Esto no es un juego. No es ninguna broma. Estoy de nuevo en el mundo real, donde te pagan por un trabajo y te despiden si no lo haces como es debido.

—Callie —exclama Guy con una sonrisa, acercándose a darme un abrazo de bienvenida.

Desde la última vez que lo vi, sus rizos negros y bien definidos se han encrespado y encanecido, haciendo emerger sus ojos marrones y profundos. Con un jersey fino de punto y unos tejanos, parece un airoso modelo de Calvin Klein veterano.

—Me alegro de verte, compañera. ¿Cómo te sienta eso de volver?

Me da un miedo horrible.

—De maravilla. —Sonrío y saludo a la nueva recepcionista, Megan, que bien podría ser la sensual hermana mayor de Alicia en el País de las Maravillas con el añadido de un bonito vestido de gasa blanco, largas piernas bronceadas y una cinta azul en el pelo. Intimidada, me bajo las mangas cortas del vestido plateado, que ahora me parece un poco excesivo.

—Te mostraré las prestaciones nuevas del software; luego, te he dejado un anuncio para que vayas pillándole el tranquillo —dice Guy, yendo directo al grano—. Megan te enseñará dónde está la cocina nueva.

—Ah —digo, recogiendo el bolso y saliendo detrás de él—. Perfecto.
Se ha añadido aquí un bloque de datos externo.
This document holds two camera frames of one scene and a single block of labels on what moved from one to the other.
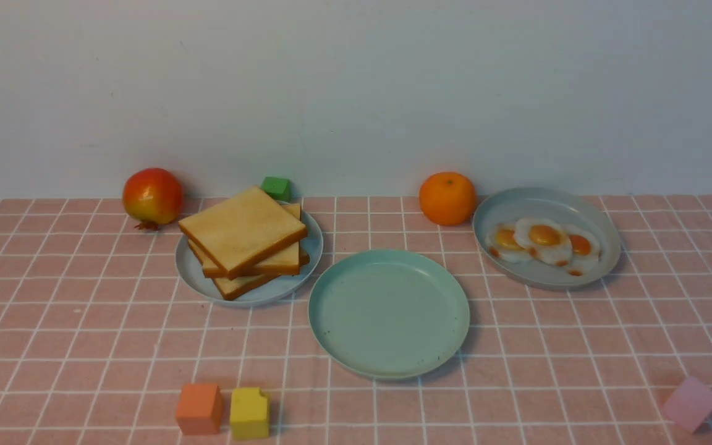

¿Y qué me esperaba? ¿Una larga charla con un café, en la que yo me disculparía por haber sido un lamentable fiasco la última vez que lo vi y le agradecería que me eche una mano; en la que pudiera preguntarle cómo le va con Ankya, la fotógrafa de moda polaca de las piernas largas? No. Aquí manda el reloj, advierto, un poco desconcertada. Cada minuto que paso en este lugar estoy ganando dinero. En el tiempo que he tardado en decir hola a Guy, seguirlo a la sala de sonido donde trabajaré y sentarme en un asiento para clientes con forma de satélite, debo de haber ganado lo suficiente para pagarme el sándwich de la comida.

Siento el peso de la responsabilidad.

Son las 17.25. Ya casi he llegado al metro de Oxford Circus, pero cuando logro que mis piernas desentrenadas me lleven apurando los últimos metros hasta la estación, suena el teléfono.

—¿Sí? —digo, jadeando.

Es penoso. Tengo que hacer más ejercicio.

—¿Cal?

La voz de Suzy suena tan fuera de lugar en esta calle caótica y frenética, que me cuesta reconocerla.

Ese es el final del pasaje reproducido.